The plot of Fallout Tactics is focused on a Brotherhood of Steel chapter which was reassigned to Midwest because of a political conflict: unlike ‘mainstream’ Brotherhood, they supported the idea of recruiting members of local tribes. The game’s protgaonist, The Warrior, is one such tribal recruit but the open-mindedness of Tactics Brotherhood goes further as it’s possible to have ghoul, super mutant, deathclaw and robot squadmates.
The game’s story is much more linear when compared to mainline Fallout titles. While you can travel around the world map, this open world element is just a small nod towards other games in the series as those places on the map aren’t really towns, cities or villages – they’re levels which you have to complete or bases in which you spend time between missions. As a result, the structure of the story is completely different: instead of many more or less independent stories connected by a less developed central plot we now have something much more traditional. Fallout Tactics is not about life after the apocalypse, it’s about Brotherhood of Steel, search for a secret Vault and an evil computer powered by human brains. The game has a few possible endings but they’re determined by a smaller than usual number of variables: decisions made during the last missions and your karma.

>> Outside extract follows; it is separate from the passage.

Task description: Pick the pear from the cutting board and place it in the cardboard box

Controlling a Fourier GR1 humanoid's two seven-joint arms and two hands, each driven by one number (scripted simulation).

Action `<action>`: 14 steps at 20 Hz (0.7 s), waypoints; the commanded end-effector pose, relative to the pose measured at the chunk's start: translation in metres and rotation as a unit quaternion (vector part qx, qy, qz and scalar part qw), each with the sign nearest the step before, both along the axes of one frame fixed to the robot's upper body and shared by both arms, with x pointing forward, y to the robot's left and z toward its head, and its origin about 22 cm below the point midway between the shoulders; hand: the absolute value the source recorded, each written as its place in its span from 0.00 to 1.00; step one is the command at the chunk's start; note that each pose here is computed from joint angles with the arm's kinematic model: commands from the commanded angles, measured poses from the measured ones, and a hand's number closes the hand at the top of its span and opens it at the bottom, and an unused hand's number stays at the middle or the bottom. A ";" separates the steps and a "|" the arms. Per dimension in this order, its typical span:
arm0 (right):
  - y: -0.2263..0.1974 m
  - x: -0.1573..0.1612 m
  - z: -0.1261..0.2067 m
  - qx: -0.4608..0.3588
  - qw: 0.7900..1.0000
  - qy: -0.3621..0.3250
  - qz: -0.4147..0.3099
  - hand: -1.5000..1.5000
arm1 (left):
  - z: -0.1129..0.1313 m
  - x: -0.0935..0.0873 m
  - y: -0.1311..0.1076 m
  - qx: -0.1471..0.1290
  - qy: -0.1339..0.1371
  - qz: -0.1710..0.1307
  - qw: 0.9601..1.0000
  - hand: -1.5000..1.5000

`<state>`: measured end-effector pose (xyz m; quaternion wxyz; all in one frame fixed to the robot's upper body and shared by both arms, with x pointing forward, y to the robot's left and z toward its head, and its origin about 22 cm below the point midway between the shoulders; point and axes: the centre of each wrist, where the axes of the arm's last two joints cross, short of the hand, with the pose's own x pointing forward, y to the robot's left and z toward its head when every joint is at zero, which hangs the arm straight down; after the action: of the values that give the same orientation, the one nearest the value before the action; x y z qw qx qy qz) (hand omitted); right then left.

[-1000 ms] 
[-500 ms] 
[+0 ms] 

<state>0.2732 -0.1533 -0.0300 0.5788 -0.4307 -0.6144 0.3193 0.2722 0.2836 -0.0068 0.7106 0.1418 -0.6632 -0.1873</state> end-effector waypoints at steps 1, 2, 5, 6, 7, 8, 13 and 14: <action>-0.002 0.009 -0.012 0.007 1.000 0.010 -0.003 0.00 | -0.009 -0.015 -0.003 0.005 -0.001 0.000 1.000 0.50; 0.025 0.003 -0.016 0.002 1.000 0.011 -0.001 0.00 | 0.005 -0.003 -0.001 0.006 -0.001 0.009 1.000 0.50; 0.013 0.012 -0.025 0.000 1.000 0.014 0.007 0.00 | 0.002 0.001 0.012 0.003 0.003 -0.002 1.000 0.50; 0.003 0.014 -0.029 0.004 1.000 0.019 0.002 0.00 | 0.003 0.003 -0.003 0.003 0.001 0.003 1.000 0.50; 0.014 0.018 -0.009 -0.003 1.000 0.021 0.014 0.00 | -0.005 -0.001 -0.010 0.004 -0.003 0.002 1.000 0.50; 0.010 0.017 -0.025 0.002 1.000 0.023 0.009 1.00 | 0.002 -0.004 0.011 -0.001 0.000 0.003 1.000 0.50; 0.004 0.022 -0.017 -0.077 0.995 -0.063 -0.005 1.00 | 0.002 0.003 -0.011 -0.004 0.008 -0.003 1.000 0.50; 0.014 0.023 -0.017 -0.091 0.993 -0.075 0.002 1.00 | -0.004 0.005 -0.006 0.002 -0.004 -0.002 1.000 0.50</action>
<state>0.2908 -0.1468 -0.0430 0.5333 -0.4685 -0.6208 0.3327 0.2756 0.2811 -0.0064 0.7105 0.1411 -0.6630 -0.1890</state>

While none of those things are bad by themselves, the biggest problem here is how dull the presentation is. While Fallout was able to tell many things about the game’s world through a short ‘war never changes’ monologue, Fallout Tactics begins with a lengthy, detailed narration about the history of Brotherhood of Steel. Before each mission, you get a debriefing about your objectives and their context in larger storyline but most of them (until Calculator shows up, which is quite late in the game) aren’t too interesting and neither is the way they’re told. The game has a lot of voice acting but it’s slow, boring and wooden – especially when compared to previous games. Occasionally, the game makes attempts at humor – usually of the crude kind (e.g. in one of the levels, you can rescue a tribal who complains about getting an STD while being a sex slave of a female bandit but he doesn’t trust BOS medics and prefers to cure it with oil and fire) – but unlike Fallout 2 it usually ends up forced and unfunny because of the quality of both writing and voice acting.
All in all, Tactics is not a bad game but it is far from the quality level of Fallout and Fallout 2. It’s not a mindlessly stupid cash-in (this will come later) but it lacks ambition (and polish, but this can be said about most of the games in the series). It looks quite nice, its soundtrack is a decent approximation of Fallout and Fallout 2 music despite being made by Inon Zur instead of Mark Morgan, and its plot touches upon some of the themes the series is known for. But it’s not an outstanding game by any measure and it can sometimes get pretty tedious. It might be worth playing if you really enjoyed combat in the first two games but don’t expect it to be as good.
There was a sequel to this game planned, with a plot inspired by Day of the Triffids, the Doctor Who episode Seeds of Doom, and the video game Fountain of Dreams (a disappointing pseudo-sequel to the original Wasteland) but it was never developed because of Tactics’ low sales.